Complex tools with many parameters or behaviors need more documentation. Simple tools need less. This dimension scales expectations accordingly.

Parameters4/5

Does the description clarify parameter syntax, constraints, interactions, or defaults beyond what the schema provides?

With 0% schema description coverage, the description must compensate for the undocumented parameters. It successfully explains both parameters: 'workflow_id' is described as a filter for specific workflow history (with option to leave empty), and 'count' is implied through 'recent' and the default value context. While it doesn't explicitly name 'count' or specify numeric ranges, it provides meaningful semantic context that significantly enhances understanding beyond the bare schema.

Input schemas describe structure but not intent. Descriptions should explain non-obvious parameter relationships and valid value ranges.

Purpose5/5

Does the description clearly state what the tool does and how it differs from similar tools?

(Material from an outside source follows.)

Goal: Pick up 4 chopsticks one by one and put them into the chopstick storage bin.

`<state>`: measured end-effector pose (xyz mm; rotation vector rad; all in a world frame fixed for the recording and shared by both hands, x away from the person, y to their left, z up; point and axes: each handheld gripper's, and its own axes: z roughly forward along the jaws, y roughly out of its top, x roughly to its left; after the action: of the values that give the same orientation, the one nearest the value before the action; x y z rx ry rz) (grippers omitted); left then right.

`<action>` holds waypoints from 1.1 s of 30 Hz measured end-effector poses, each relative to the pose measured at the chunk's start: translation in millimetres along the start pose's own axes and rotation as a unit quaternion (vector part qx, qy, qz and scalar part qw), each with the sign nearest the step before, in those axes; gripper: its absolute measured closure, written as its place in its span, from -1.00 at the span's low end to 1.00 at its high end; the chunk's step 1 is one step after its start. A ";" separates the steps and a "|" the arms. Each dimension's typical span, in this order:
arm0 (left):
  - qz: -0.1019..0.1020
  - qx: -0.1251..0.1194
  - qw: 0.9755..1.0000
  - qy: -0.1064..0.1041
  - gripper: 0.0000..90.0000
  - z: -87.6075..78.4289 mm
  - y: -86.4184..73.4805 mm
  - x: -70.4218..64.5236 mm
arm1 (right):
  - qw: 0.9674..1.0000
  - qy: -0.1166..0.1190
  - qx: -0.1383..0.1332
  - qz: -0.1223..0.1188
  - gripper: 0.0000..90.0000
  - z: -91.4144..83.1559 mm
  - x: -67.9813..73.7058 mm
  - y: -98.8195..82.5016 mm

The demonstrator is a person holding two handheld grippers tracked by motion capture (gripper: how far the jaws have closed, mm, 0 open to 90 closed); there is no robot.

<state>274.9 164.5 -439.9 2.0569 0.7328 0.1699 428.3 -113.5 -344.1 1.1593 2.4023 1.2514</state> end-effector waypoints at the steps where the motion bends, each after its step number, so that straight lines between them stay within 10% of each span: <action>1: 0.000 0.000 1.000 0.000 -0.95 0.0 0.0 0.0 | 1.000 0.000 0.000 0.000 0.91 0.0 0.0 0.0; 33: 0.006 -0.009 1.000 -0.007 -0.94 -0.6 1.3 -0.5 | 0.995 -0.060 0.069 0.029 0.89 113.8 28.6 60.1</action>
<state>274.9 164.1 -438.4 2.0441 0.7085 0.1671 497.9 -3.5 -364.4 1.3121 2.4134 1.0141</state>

The description clearly states the tool's purpose with specific verbs ('list recent workflow executions', 'monitor status', 'find failures') and distinguishes it from siblings by focusing on execution sessions rather than workflows, projects, or other resources. It explicitly identifies the resource as 'recent scheduled runs (sessions)' with their execution status.

Agents choose between tools based on descriptions. A clear purpose with a specific verb and resource helps agents select the right tool.

Usage Guidelines5/5

Does the description explain when to use this tool, when not to, or what alternatives exist?

The description provides explicit guidance on when to use this tool versus alternatives: 'Filter by workflow ID to see history of a specific workflow, or leave empty for all.' It also lists common scenarios (check recent runs, find failures, monitor patterns, get session IDs) and implicitly distinguishes it from sibling tools like td_get_session (detailed analysis) and td_list_workflows (workflow listings rather than executions).

Agents often have multiple tools that could apply. Explicit usage guidance like "use X instead of Y when Z" prevents misuse.